Haba, a graduate of the Emily Carr University of Art and Design and a Vancouver-based artist, is having her first solo exhibition on April 25 (2-5 p.m.) at Canmore’s Elevation Gallery (729 8 St.). The exhibition, entitled: The Maker’s Mark, will include a mix of her deteriorating, derelict structures, along with haunting wildlife pieces she’s busily preparing right up to the exhibition.

“With DaVinci-esque precision and grace, she captures subject matter both natural and built,” said Elevation co-owner Phil Baxter. “The beauty of the decaying structures rendered in scrapes and scribes of monochrome colour are the center of Sarinah’s practice. More recently, she has been inspired to capture the natural environment – caribou, bears and bison, and even the figure – creatures so full in character and motion as to suggest a narrative.”

Most recently, Haba exhibited her structure pieces at Vancouver’s Queen Elizabeth Theatre, work which took up most of 2014 for the acrylic painter. In 2015, she’s switched gears and gone towards the direction of wildlife.

“I’ve been working on the animals and I’ve done bears and things like that for the (Elevation) gallery before, I just like the line of them,” Haba said. “My mom has dementia and she’s been talking about bears all the time, she has this big fear of these bears and I just like the idea and I like this kind of big rearing up kind of bear figure – like a big fear.”

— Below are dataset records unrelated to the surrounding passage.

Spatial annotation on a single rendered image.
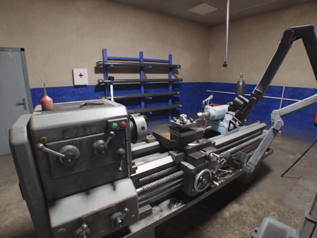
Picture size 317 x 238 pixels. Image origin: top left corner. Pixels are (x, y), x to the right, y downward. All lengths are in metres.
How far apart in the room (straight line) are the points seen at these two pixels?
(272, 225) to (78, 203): 1.62
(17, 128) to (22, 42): 3.36
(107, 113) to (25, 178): 0.55
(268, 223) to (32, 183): 1.87
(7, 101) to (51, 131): 3.33
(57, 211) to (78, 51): 3.65
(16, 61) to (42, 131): 3.33
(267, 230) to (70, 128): 1.74
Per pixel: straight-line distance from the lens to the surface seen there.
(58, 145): 1.00
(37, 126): 0.99
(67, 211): 1.12
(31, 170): 1.07
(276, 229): 1.91
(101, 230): 1.23
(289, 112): 1.39
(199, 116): 1.84
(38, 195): 1.14
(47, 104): 1.10
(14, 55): 4.24
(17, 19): 4.40
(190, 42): 6.03
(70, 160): 0.96
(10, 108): 4.29
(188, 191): 1.53
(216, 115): 2.01
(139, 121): 1.31
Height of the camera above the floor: 1.52
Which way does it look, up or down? 15 degrees down
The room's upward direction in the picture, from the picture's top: straight up
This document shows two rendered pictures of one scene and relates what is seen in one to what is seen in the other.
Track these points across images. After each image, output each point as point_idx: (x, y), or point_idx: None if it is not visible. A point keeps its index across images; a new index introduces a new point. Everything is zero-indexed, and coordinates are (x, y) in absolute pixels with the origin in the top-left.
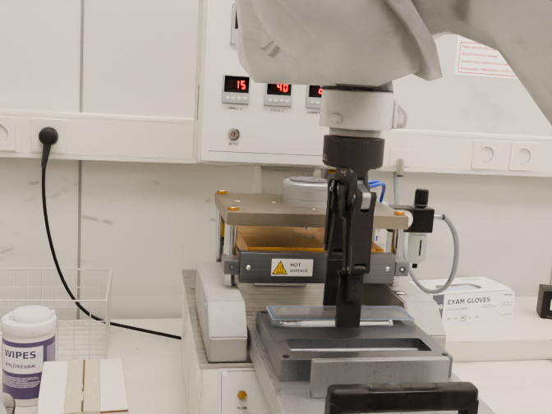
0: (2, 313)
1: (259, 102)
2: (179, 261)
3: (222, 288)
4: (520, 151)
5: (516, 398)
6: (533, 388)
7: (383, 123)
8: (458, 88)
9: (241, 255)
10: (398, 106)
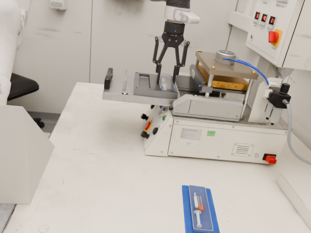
0: None
1: (259, 24)
2: (304, 110)
3: (189, 74)
4: None
5: (248, 211)
6: (267, 227)
7: (166, 16)
8: None
9: (191, 64)
10: (181, 13)
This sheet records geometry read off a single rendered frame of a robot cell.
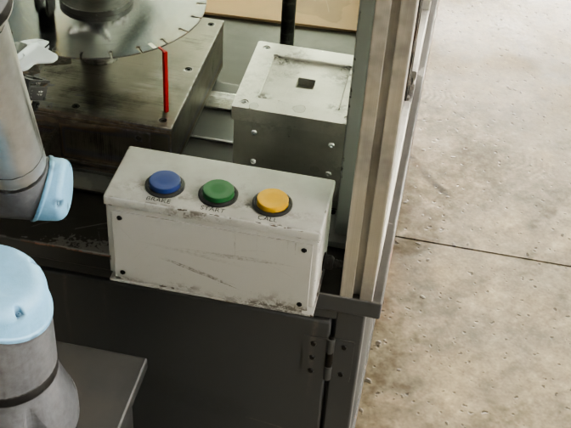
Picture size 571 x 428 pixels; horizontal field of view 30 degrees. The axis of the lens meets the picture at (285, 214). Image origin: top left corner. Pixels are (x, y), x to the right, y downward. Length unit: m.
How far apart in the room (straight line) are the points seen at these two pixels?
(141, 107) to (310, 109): 0.26
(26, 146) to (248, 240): 0.33
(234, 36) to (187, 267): 0.66
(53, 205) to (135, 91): 0.43
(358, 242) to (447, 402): 1.00
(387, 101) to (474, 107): 1.95
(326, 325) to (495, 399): 0.91
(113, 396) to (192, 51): 0.63
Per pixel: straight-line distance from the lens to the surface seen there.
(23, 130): 1.14
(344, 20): 2.01
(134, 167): 1.40
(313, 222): 1.32
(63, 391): 1.26
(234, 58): 1.89
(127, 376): 1.34
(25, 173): 1.19
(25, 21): 1.61
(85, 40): 1.56
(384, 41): 1.19
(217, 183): 1.35
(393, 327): 2.45
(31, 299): 1.14
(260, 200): 1.33
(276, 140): 1.52
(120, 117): 1.57
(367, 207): 1.34
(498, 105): 3.20
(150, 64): 1.68
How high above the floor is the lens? 1.76
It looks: 41 degrees down
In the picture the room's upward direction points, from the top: 4 degrees clockwise
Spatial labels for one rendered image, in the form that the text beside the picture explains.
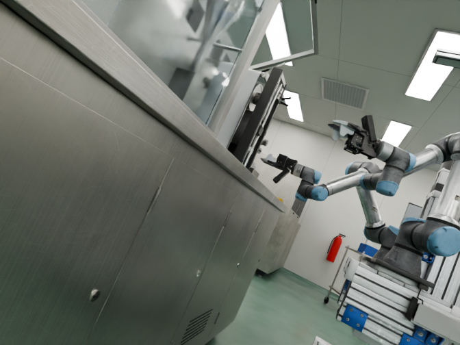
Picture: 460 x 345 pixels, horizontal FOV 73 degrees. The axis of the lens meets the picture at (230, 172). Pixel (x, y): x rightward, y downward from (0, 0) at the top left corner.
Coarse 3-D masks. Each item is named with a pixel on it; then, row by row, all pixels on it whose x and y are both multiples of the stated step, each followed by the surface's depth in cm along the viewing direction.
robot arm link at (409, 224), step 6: (402, 222) 138; (408, 222) 135; (414, 222) 133; (420, 222) 132; (402, 228) 136; (408, 228) 133; (414, 228) 129; (402, 234) 135; (408, 234) 131; (396, 240) 137; (402, 240) 133; (408, 240) 132; (408, 246) 131; (414, 246) 130; (420, 252) 130
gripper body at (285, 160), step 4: (280, 156) 183; (284, 156) 183; (280, 160) 182; (284, 160) 181; (288, 160) 182; (292, 160) 183; (296, 160) 181; (280, 164) 182; (284, 164) 182; (288, 164) 182; (292, 164) 182; (280, 168) 183; (284, 168) 182; (292, 168) 179; (292, 172) 180
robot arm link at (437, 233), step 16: (448, 144) 132; (448, 176) 126; (448, 192) 122; (448, 208) 120; (432, 224) 121; (448, 224) 118; (416, 240) 126; (432, 240) 117; (448, 240) 116; (448, 256) 117
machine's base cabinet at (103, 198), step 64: (0, 64) 30; (64, 64) 36; (0, 128) 32; (64, 128) 39; (128, 128) 49; (0, 192) 35; (64, 192) 43; (128, 192) 55; (192, 192) 77; (0, 256) 38; (64, 256) 47; (128, 256) 62; (192, 256) 93; (256, 256) 182; (0, 320) 41; (64, 320) 52; (128, 320) 72; (192, 320) 117
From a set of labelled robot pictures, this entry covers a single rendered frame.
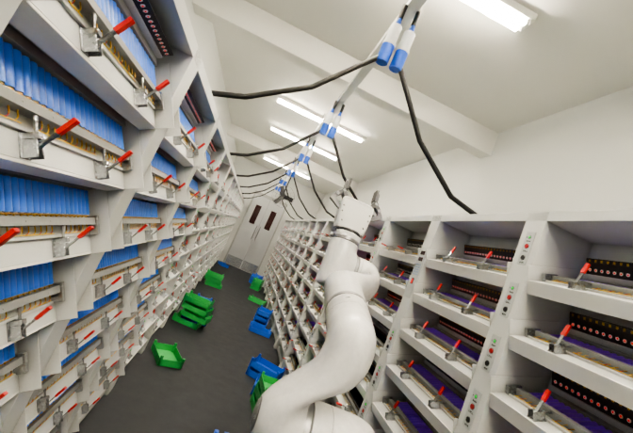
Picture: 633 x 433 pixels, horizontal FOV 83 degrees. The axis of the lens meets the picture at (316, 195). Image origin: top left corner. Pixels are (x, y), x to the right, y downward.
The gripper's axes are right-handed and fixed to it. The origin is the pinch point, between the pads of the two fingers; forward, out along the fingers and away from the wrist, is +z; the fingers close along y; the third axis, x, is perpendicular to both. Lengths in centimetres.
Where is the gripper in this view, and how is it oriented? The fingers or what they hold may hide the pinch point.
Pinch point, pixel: (363, 187)
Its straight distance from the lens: 109.9
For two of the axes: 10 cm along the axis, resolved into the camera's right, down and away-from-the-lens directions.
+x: 2.4, -3.1, -9.2
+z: 3.4, -8.6, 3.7
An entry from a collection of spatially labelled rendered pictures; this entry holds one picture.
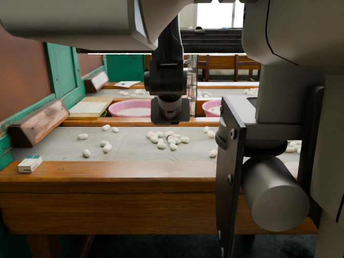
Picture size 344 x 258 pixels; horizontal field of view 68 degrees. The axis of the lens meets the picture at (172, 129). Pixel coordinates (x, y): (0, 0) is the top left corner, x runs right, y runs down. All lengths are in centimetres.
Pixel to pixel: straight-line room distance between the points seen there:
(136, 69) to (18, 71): 277
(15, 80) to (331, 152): 86
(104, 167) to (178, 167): 20
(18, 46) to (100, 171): 48
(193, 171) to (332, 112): 53
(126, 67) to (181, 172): 305
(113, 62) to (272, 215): 353
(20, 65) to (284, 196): 87
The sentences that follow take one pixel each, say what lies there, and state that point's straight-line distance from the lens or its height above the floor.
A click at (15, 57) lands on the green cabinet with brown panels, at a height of 103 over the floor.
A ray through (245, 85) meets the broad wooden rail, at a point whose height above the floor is 76.
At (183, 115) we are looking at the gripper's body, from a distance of 67.
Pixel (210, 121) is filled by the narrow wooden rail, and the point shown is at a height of 76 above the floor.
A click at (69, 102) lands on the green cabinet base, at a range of 125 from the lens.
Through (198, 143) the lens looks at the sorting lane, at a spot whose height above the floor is 74.
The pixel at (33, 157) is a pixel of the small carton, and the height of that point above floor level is 79.
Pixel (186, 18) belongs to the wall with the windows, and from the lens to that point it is 590.
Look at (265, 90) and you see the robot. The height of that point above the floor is 107.
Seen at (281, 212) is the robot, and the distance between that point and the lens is 22.
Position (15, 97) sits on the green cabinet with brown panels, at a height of 92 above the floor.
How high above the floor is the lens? 112
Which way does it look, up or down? 22 degrees down
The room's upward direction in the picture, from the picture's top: straight up
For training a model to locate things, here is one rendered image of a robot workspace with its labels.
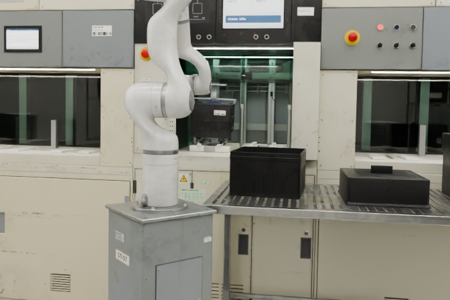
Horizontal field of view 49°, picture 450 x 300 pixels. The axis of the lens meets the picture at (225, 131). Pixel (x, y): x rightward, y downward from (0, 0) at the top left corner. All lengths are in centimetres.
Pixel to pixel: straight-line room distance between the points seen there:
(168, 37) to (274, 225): 111
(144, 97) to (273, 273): 118
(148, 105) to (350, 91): 104
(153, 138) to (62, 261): 122
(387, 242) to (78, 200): 149
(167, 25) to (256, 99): 165
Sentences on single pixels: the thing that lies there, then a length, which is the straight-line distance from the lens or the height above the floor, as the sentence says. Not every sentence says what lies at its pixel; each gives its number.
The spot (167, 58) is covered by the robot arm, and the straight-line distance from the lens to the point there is 165.
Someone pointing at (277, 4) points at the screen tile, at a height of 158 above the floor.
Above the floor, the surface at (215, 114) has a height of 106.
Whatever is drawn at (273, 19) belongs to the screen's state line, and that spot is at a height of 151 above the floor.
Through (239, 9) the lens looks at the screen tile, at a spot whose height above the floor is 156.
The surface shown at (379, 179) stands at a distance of 187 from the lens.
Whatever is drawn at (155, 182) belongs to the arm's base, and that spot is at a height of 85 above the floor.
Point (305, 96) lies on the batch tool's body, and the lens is 227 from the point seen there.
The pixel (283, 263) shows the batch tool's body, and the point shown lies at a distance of 244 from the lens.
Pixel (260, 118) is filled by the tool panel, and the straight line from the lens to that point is 323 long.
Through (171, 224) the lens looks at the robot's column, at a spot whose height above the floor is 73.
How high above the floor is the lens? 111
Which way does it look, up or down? 3 degrees down
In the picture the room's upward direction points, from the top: 1 degrees clockwise
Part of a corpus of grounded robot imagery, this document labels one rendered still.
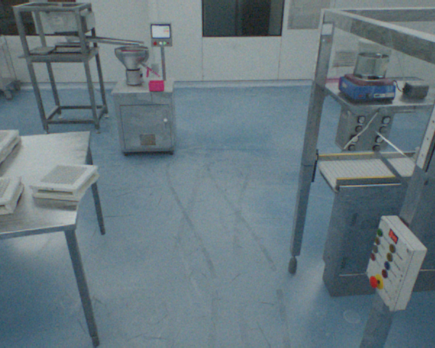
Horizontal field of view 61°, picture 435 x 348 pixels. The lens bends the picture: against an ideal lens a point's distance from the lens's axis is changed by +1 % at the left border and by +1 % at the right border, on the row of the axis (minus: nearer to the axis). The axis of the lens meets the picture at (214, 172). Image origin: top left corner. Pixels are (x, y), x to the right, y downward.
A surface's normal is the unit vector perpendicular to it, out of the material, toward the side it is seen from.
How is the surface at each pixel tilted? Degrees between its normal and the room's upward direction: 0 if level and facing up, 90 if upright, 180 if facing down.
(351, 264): 90
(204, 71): 90
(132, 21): 90
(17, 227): 0
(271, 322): 0
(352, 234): 90
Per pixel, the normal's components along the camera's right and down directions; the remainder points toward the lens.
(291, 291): 0.00, -0.87
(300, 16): 0.06, 0.49
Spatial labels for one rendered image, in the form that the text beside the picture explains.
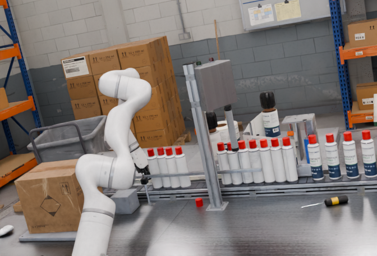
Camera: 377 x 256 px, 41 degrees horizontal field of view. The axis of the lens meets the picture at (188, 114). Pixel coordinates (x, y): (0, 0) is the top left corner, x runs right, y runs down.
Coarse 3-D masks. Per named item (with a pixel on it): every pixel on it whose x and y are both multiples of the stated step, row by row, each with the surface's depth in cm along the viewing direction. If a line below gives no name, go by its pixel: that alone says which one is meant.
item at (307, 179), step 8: (328, 176) 226; (344, 176) 223; (360, 176) 219; (192, 184) 250; (200, 184) 248; (232, 184) 240; (248, 184) 236; (256, 184) 235; (264, 184) 233; (272, 184) 231; (280, 184) 228; (288, 184) 227; (104, 192) 265; (112, 192) 262
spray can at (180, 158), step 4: (176, 148) 244; (180, 148) 244; (176, 152) 245; (180, 152) 244; (176, 156) 245; (180, 156) 244; (184, 156) 245; (176, 160) 245; (180, 160) 244; (184, 160) 245; (176, 164) 246; (180, 164) 245; (184, 164) 245; (180, 168) 245; (184, 168) 245; (180, 172) 246; (180, 176) 246; (184, 176) 246; (188, 176) 247; (180, 180) 247; (184, 180) 246; (188, 180) 247; (184, 184) 247; (188, 184) 247
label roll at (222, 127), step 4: (220, 124) 297; (224, 124) 296; (236, 124) 289; (220, 128) 287; (224, 128) 286; (236, 128) 289; (220, 132) 284; (224, 132) 284; (228, 132) 285; (236, 132) 289; (220, 136) 285; (224, 136) 285; (228, 136) 285; (236, 136) 289; (224, 140) 285; (228, 140) 286; (224, 144) 286
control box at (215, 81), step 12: (228, 60) 220; (204, 72) 213; (216, 72) 216; (228, 72) 220; (204, 84) 213; (216, 84) 217; (228, 84) 220; (204, 96) 214; (216, 96) 217; (228, 96) 221; (204, 108) 217; (216, 108) 218
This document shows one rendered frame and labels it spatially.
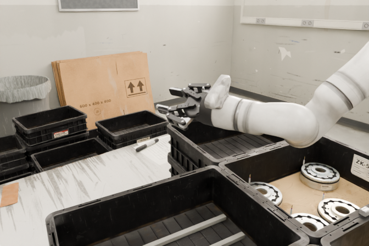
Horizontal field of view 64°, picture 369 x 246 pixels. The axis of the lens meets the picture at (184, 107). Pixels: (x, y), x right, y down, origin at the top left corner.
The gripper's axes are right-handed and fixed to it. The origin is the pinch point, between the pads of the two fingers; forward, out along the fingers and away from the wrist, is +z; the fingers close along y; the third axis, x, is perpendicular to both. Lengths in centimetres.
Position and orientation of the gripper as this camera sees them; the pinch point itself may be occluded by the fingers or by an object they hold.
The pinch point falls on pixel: (168, 100)
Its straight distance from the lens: 73.8
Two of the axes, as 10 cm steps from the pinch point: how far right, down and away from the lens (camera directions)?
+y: 4.9, -6.9, 5.3
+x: -2.8, -7.0, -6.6
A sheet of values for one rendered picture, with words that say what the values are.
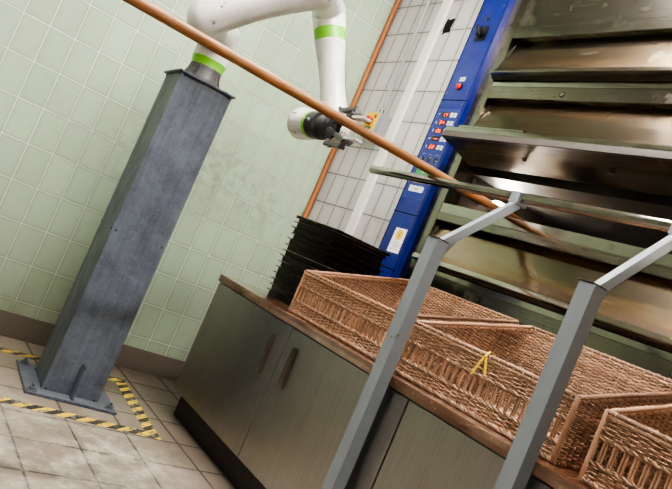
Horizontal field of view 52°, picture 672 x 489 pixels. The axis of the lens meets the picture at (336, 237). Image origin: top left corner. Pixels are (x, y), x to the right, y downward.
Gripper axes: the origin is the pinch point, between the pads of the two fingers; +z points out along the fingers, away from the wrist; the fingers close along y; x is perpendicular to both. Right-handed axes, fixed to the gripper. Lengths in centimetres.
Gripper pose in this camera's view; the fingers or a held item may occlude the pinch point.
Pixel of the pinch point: (357, 129)
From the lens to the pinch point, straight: 211.7
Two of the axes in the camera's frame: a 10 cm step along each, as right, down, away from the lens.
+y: -4.0, 9.2, -0.4
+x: -7.6, -3.5, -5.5
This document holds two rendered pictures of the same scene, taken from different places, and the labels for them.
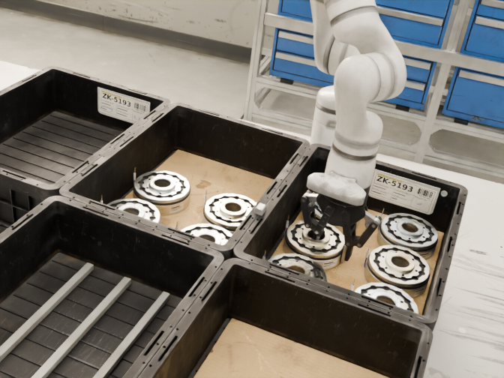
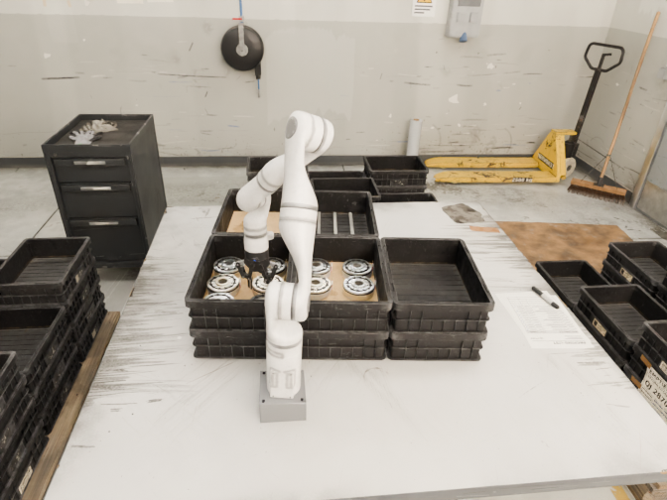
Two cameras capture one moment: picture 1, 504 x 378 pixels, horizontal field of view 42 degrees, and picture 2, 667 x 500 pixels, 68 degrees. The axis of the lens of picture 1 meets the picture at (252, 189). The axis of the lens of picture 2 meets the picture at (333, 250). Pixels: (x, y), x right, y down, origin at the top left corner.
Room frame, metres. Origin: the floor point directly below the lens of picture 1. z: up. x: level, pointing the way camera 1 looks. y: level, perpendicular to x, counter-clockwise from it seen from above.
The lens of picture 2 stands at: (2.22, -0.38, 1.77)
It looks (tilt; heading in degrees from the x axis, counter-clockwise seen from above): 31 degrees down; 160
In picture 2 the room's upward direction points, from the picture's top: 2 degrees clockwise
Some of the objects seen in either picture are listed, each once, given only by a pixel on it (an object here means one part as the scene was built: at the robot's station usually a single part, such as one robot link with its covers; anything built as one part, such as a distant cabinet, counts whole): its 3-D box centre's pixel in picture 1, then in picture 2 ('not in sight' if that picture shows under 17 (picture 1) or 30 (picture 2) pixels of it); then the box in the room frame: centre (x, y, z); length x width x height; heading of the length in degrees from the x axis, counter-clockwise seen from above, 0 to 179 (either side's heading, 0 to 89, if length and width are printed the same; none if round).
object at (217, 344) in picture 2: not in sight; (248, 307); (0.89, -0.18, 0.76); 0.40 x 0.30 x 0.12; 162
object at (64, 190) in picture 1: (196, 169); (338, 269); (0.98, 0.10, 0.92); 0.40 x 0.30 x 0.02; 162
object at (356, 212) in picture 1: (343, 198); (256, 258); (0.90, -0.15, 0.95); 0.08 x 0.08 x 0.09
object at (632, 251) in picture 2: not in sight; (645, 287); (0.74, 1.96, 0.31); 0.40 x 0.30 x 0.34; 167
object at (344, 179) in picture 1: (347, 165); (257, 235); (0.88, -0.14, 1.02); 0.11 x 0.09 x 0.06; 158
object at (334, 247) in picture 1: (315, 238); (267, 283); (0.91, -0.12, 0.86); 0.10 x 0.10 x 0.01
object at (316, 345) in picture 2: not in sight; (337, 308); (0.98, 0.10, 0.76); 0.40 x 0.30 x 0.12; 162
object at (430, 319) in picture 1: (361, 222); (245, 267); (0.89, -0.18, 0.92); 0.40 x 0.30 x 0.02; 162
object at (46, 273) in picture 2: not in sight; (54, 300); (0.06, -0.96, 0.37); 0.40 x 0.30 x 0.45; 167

Whether working on a painting of a structure, figure or animal, Haba says she is always seeking out the contrast of the dark and the light – finding the right light for her subject.

“That’s what draws me to any subject I like or interests me in it, the line that is created by it, like a sweeping line or a gesture or movement,” Haba said. “I like the line of a bear, the line of an antler, I’ve been watching nature programs and stuff like that and sketching and we’ve got bears up on Grouse Mountain in a compound, and I think it’s relevant for the area of Elevation Gallery as well.”

What makes her stand out is the beauty she can find in the lines found inside derelict and aging architectural structures – she’s able to make rust beautiful.

“That rusty kind of dirty line like that, I just like the isolation of it, I like the colour palette of it,” Haba said. “The colours are a little more muted for me. It’s just a lone standing building, unoccupied now. It had a past, once was active, now isn’t.”

Even though her subject matter continually changes, what stays the same for the artist is her use of a muted palette on wood panel.

“I’ve got a couple on canvas, but it’s not how I like to work,” Haba said. “I like to initially draw it really hard so the wood is better for that and then I do a lot of scraping with the palette knife and sand paper and it’s better for that kind of thing – you get to physically push it.”

She says her colour choices are what she can personally cope with, and when she has experimented with more colour it makes her uncomfortable. “It’s kind of how I see things, I think it’s more close to the colours of nature,” Haba said. “When I look around, colours are muted, there’s not a lot of bright colour, like big popping techni-colour. Maybe the odd pop of it, but overall, I think it’s just more common for me and hopefully the viewer.”